Сборник | страница 62
Что тело? Внешняя оболочка, скафандр. А я, может, сидя в своем скафандре, весь извиваюсь…
Господь предпочитает меня.
Уж если даже чтение книг — наподобие кражи, то как же не быть немножечко в романтическом духе?
Господи, Ты видишь — я пьян..
Какую нежность вдруг испытываешь к куску мыла!..
Вся моя жизнь состоит из трусости и мольбы.
Поджидая конец жизни, я много успел сделать. О, как оно медленно, приближение смерти!
Смерть хороша тем, что ставит всех нас на свое место.
Верить надо не в силу традиции, не из страха смерти, не на всякий случай, не потому, что кто-то велит и что-то пугает, не из гуманистических принципов, не для того, чтобы спастись, и не ради оригинальности. Верить надо по той простой причине, что Бог — есть.

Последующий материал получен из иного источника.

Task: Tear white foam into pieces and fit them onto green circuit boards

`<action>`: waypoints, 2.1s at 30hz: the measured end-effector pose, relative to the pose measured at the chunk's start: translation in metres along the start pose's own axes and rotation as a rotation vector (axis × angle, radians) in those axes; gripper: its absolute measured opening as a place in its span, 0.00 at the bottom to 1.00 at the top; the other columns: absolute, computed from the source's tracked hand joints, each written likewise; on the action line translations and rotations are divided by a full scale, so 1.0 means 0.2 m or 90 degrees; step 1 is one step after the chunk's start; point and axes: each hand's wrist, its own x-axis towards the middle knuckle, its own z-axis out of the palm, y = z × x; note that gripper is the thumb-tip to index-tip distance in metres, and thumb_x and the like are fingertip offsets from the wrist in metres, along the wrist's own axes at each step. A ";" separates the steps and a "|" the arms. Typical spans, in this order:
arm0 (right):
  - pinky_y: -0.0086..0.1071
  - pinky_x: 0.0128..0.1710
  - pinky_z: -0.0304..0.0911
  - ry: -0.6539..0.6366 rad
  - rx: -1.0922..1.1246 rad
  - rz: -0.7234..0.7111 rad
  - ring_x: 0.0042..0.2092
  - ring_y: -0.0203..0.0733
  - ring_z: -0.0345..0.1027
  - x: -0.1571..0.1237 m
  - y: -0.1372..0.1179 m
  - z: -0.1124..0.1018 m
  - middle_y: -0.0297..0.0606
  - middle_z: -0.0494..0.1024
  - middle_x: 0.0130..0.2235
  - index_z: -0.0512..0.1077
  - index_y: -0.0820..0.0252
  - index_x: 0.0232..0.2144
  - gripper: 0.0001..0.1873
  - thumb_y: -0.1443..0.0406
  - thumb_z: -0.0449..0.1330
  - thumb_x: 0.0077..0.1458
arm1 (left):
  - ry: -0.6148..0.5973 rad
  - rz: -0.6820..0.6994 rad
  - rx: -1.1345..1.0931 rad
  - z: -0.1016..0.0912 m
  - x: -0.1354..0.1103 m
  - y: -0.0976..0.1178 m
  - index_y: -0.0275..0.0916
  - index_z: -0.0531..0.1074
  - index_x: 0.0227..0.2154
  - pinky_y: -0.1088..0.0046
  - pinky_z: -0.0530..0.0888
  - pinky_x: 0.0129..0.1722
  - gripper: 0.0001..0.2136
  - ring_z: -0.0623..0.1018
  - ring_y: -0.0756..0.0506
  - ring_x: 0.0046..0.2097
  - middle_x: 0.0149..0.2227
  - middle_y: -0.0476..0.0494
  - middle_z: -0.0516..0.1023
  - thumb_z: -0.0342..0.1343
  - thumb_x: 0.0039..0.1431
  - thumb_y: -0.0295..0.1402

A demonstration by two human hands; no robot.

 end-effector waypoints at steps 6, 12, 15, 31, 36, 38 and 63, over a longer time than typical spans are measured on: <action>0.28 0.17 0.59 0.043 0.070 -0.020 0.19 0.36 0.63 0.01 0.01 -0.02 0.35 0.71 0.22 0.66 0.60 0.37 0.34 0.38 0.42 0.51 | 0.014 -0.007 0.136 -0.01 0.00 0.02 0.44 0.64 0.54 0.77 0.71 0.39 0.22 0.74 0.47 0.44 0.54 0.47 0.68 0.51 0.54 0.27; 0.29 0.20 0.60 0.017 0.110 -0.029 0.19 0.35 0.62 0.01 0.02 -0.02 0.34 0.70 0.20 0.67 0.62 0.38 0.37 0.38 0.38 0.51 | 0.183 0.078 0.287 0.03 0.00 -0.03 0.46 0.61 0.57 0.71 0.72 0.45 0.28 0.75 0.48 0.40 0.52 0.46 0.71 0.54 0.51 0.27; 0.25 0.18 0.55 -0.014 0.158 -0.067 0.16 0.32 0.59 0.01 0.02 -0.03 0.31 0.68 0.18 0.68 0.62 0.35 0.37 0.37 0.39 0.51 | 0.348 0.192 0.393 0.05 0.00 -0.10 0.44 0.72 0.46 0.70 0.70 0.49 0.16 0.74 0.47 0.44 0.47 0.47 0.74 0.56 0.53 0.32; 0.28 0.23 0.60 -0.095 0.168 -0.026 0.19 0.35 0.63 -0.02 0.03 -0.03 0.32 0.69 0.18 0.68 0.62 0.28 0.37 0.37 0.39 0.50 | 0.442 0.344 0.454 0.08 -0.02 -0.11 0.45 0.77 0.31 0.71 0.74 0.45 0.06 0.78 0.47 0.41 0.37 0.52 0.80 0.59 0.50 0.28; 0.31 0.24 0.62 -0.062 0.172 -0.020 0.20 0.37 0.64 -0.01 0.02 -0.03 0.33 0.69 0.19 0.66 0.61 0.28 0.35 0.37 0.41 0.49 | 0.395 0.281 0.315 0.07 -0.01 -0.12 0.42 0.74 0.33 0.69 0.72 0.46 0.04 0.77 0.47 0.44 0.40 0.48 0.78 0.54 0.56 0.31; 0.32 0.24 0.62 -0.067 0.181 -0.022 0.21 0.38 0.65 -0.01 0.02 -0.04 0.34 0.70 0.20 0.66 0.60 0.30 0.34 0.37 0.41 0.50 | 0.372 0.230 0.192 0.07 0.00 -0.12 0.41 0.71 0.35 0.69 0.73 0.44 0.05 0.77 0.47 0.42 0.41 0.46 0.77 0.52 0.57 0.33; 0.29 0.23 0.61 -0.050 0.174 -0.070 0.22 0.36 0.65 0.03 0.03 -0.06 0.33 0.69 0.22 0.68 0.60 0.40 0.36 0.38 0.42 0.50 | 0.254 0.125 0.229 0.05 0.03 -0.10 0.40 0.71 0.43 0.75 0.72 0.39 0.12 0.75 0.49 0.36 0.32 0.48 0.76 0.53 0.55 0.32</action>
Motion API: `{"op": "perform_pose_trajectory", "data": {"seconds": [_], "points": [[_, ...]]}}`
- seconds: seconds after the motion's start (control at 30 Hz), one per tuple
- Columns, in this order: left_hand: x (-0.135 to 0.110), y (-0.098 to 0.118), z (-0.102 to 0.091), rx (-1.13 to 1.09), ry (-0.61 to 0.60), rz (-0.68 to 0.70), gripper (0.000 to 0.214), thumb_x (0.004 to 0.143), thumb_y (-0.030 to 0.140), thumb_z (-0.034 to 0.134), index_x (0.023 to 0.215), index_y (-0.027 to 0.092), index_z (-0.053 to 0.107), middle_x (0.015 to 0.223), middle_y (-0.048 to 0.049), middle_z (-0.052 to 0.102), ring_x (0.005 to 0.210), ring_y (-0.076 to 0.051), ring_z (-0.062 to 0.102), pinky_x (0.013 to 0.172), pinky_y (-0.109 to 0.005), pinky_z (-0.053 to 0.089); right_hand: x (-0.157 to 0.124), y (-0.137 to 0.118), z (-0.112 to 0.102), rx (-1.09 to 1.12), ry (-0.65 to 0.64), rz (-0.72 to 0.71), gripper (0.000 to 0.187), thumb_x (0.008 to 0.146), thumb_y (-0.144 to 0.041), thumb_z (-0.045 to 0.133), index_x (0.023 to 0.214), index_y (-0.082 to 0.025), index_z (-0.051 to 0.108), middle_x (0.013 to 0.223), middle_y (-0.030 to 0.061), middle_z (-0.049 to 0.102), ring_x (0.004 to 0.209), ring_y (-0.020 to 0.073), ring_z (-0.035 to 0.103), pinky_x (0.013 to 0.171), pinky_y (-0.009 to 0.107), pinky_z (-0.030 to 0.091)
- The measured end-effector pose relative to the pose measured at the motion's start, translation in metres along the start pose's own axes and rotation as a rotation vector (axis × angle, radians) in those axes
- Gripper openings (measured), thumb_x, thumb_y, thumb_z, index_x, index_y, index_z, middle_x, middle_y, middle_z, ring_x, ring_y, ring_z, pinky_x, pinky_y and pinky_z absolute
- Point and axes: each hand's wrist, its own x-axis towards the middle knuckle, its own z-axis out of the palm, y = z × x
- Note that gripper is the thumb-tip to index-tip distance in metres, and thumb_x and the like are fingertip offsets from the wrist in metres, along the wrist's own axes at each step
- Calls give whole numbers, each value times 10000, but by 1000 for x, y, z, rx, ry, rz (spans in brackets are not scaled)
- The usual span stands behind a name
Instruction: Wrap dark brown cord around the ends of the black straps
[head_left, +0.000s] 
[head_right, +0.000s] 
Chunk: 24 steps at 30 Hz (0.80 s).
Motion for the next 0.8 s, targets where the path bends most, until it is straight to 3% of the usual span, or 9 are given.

Окружающая природа — лес, горы, небо — наиболее доступная нам, зримая форма вечности, ее вещественная имитация, подобие, олицетворение. Сама протяженность природы во времени и пространстве, ее длительность, величина по сравнению с нашим телом внушает мысли о вечном и пробуждает в человеке недоверие к своему ограниченному существованию. А это сочетание в одном каком-нибудь дереве старости и молодости, сложности и простоты, движения и покоя, мудрости и наивности? А эта неизменная смена времен года, ночи и дня, которые, повторяясь, каждый раз отворяют новое? И безразличие природы к добру и злу, безразличие от уверенности, что в конце концов все оказывается добром. Эта всеполнота бытия, предуведомляющая о вечности, позволяет нам, за неимением другого, выхода, бежать на природу так же, как когда-то уходили в монастыри.
Когда плывешь на пароходе, а вокруг — одно море, начинаешь постигать, что, куда бы мы ни шли, куда бы ни ехали, мы всегда стоим на одном месте по отношению к небу.
Почему-то предполагается, что завязанное здесь — должно где-то там (в будущем или в вечности) распутаться и развязаться. Что последует нам компенсация за наши страдания, усилия, грехи, добродетели. Между тем, возможно, не нам должны уплатить, а мы — плата или возмездие кому-то за что-то. Глядя на мироздание из своего угла, мы принимаем себя за начало и мысленно подбираем себе подобающий конец. Но в мировом балансе мы не исходная точка, а кривая, прочерченная между какими-то неизвестными нам величинами, и потому недостойно требовать в применении к себе справедливости.
Мы сплавляем свое дерьмо в гигиеничные унитазы и думаем, что спасены.